WIG 20 na otwarciu wzrósł o 0,46 proc. i wyniósł 2177,07 pkt. Indeks WIG wzrósł na otwarciu notowań o 0,3 proc. do poziomu 39203,92 pkt.
"Tydzień na GPW, a także innych parkietach, rozpoczął się od wyprzedaży akcji. Niepokój inwestorów wywołały przede wszystkim słabsze od oczekiwań wskaźniki PMI za kwiecień w Europie, kryzys polityczny w Holandii. Wygrana F. Hollande'a w Francji była raczej już oczekiwana. Na krajowym parkiecie wyprzedaż dotknęła kolejny raz spółki budowlane" - poinformował analityk BDM Krzysztof Pado.
"Na parkietach azjatyckich nastroje są dziś rano mieszane. Nikkei225 stracił 0,8%. Na plusach notowane są natomiast kontrakty na DAX i S&P500. Wczoraj WIG20 przełamał wsparcie na poziom 2200 pkt. Dzisiejsza poranna poprawa nastrojów, może pozwolić nam odrobić cześć strat, jednak powrót ponad wspomniany poziom byłby dużym sukcesem byków" - dodał analityk.

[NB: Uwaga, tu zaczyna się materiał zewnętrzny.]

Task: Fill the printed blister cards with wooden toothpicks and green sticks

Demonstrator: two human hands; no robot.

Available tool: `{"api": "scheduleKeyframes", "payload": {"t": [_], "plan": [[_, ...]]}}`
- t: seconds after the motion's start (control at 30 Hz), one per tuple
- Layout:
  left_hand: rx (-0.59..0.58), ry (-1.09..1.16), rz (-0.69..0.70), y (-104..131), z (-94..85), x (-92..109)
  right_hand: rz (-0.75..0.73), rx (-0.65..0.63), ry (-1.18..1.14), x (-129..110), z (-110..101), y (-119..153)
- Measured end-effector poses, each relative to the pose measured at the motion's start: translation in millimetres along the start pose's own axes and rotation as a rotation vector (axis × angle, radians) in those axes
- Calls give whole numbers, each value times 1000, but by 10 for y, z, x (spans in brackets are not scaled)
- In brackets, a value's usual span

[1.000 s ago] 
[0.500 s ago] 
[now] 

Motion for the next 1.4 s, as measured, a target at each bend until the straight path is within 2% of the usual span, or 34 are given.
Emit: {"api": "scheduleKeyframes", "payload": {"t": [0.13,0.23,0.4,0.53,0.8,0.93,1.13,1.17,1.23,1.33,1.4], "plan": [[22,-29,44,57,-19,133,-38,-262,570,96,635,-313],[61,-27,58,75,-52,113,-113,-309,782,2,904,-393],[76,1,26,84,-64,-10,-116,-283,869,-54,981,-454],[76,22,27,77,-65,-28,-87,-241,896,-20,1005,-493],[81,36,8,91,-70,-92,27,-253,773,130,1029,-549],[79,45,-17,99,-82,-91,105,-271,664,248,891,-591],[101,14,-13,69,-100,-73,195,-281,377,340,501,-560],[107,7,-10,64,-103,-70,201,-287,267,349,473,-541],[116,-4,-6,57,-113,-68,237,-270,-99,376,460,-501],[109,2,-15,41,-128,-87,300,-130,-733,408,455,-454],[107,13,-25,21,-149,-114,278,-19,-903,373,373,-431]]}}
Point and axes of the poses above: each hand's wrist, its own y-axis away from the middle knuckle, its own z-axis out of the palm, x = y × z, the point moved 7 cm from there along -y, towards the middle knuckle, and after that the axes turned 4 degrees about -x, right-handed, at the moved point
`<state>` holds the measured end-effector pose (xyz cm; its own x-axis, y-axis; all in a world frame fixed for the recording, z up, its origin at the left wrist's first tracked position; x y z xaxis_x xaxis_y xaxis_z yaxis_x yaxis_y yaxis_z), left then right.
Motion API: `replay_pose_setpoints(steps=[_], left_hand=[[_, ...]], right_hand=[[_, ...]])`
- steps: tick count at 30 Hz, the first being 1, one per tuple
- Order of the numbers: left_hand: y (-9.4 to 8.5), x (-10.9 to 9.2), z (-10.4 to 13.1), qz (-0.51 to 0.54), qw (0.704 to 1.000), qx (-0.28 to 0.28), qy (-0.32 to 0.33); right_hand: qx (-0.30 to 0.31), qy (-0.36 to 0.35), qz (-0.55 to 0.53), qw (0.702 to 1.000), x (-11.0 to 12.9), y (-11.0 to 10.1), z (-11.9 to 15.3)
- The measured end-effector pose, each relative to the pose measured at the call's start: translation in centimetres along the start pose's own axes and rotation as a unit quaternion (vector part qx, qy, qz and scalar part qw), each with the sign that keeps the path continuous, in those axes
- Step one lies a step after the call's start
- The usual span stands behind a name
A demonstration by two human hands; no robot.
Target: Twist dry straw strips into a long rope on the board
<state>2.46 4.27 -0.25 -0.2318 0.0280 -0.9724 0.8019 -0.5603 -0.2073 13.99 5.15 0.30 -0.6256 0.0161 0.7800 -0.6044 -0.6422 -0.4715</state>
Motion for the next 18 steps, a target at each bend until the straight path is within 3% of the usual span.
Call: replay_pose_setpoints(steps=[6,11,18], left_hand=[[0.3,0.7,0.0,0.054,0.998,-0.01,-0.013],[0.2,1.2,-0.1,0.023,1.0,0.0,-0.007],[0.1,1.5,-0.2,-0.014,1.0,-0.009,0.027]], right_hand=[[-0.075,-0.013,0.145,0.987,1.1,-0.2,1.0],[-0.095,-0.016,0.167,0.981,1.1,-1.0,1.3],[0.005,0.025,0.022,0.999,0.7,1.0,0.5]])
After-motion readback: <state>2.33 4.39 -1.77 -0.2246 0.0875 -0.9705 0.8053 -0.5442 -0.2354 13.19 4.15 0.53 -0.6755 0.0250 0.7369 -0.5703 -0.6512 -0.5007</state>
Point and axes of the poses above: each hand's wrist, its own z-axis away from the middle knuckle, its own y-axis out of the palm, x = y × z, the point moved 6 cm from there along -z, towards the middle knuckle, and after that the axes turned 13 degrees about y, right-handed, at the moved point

Pado ocenia, że we wtorek rynek czeka głównie dane makro z USA (rynek nieruchomości, indeks Conference Board). "Rynki przede wszystkim będą jednak oczekiwać na jutrzejsze posiedzenie Rezerwy Federalnej i konferencję B. Bernanke. Po marcowym posiedzeniu rynki z większym sceptycyzmem podeszły do możliwości kolejnego QE. Czy ostatnie słabsze od oczekiwań dane z USA zmienią nastawienie? Na to pytanie być może poznamy odpowiedź w środę" - ocenił Pado.